A Tuition Payment Plan is an interest-free program administered by the college or university and requires ten (10) monthly payments during an academic year. Payments are made from July to April, can equal the entire or a portion of the remaining net educational cost due to the school and many times carry a small application fee. A payment plan allows extended family members to also participate in making tuition payments without assuming any direct responsibility for a student’s educational cost.

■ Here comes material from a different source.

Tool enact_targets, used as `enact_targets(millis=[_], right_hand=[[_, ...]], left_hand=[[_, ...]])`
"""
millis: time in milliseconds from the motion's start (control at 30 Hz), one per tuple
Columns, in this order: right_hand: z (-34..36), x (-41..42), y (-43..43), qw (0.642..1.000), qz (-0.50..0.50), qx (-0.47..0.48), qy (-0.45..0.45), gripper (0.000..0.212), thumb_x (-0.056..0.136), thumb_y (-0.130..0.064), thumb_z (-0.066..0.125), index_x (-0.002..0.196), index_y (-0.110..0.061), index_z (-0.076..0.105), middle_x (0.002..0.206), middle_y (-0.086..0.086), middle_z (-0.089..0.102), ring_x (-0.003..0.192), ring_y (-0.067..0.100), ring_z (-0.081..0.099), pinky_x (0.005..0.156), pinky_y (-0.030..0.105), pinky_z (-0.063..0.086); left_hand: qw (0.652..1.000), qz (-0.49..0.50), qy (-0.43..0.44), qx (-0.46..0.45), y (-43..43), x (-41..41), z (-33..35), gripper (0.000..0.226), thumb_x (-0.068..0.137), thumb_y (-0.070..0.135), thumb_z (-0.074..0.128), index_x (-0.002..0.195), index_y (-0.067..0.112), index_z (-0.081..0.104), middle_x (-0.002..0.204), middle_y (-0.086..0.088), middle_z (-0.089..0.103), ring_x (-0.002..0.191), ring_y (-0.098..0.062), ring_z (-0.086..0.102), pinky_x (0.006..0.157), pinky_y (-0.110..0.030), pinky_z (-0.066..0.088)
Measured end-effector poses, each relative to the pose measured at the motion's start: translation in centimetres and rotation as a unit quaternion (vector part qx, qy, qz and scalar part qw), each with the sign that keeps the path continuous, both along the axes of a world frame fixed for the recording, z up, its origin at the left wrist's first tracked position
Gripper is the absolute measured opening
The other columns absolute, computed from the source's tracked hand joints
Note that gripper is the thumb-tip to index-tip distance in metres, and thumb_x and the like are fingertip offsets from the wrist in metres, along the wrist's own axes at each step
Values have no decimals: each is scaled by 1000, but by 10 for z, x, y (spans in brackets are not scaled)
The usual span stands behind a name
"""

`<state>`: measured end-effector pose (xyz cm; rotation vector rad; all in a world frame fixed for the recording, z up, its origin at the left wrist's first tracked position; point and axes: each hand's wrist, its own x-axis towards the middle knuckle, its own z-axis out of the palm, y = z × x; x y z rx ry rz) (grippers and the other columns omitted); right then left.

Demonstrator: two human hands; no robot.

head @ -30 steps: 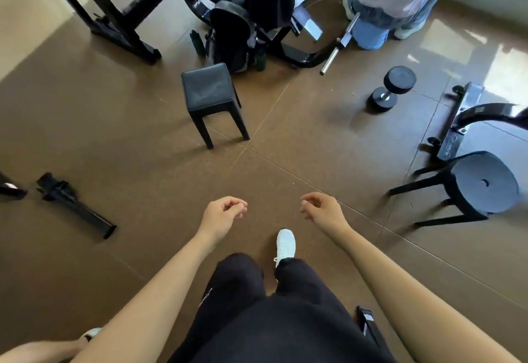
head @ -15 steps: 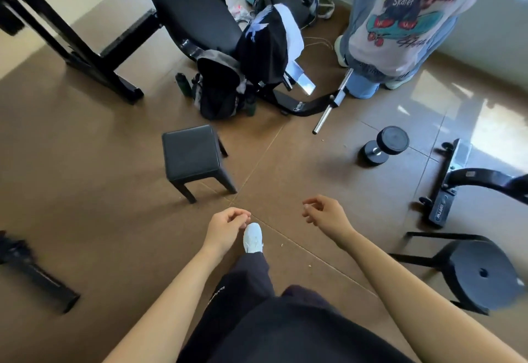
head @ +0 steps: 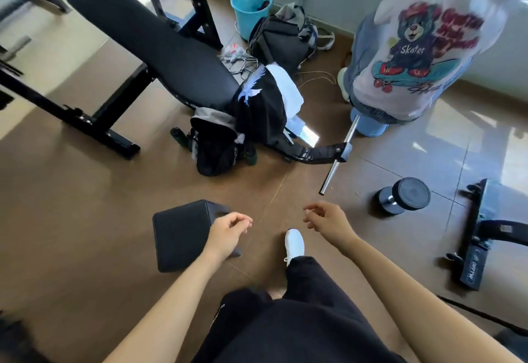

Contributions from grandparents and relatives are also a very useful means of paying the educational cost, however, impacts on financial aid eligibility must also be considered.

College Loan Game

The college loan game is the process of looking to last resort resources to assist with meeting educational costs. They include loans that students and parents can seek to obtain including a home equity loan, Federal PLUS Programs and Private Education Loans.

Federal PLUS Program

Offered through the Federal Student Aid Office of the US. Department of Education, the Federal Direct PLUS Loan, commonly known as the parent PLUS loan is a credit-based loan available to parents of dependent undergraduate students.

Private Education Loans

Typically referred to the loan of last resort, a Private Education Student Loan is a credit-based loan available to a student to meet the net educational cost to attend school.

Creating Your Strategy

Before diving into using a private loan application, consider a few things. As stated, this is a four-year process requiring annual calculations and the forecasting of four-year financial needs. Adjusts and changes based a student enrollment status, modifications in educational expenses and changes to a family’s financial profile may require less or more resources. Multiple options can be used to establish and maintain a payment strategy. Unique family resources including offers to help from extended family members (i.e., grandparents) may require more in-depth conversations and decision making. A payment strategy can be call for using one or more resource or program outlined in this piece. Ultimately a student and family should put all of their resources to work to ensure the best financial decision that minimizes excessive and long-term debt and provides the best college option for the student.

Disclaimer

This piece is intended to provide education and guidance on strategies to pay the remaining “net educational costs.” We recommend that students and families always consult with their investment, wealth manager or tax professional to determine the impact on any and all financial decisions.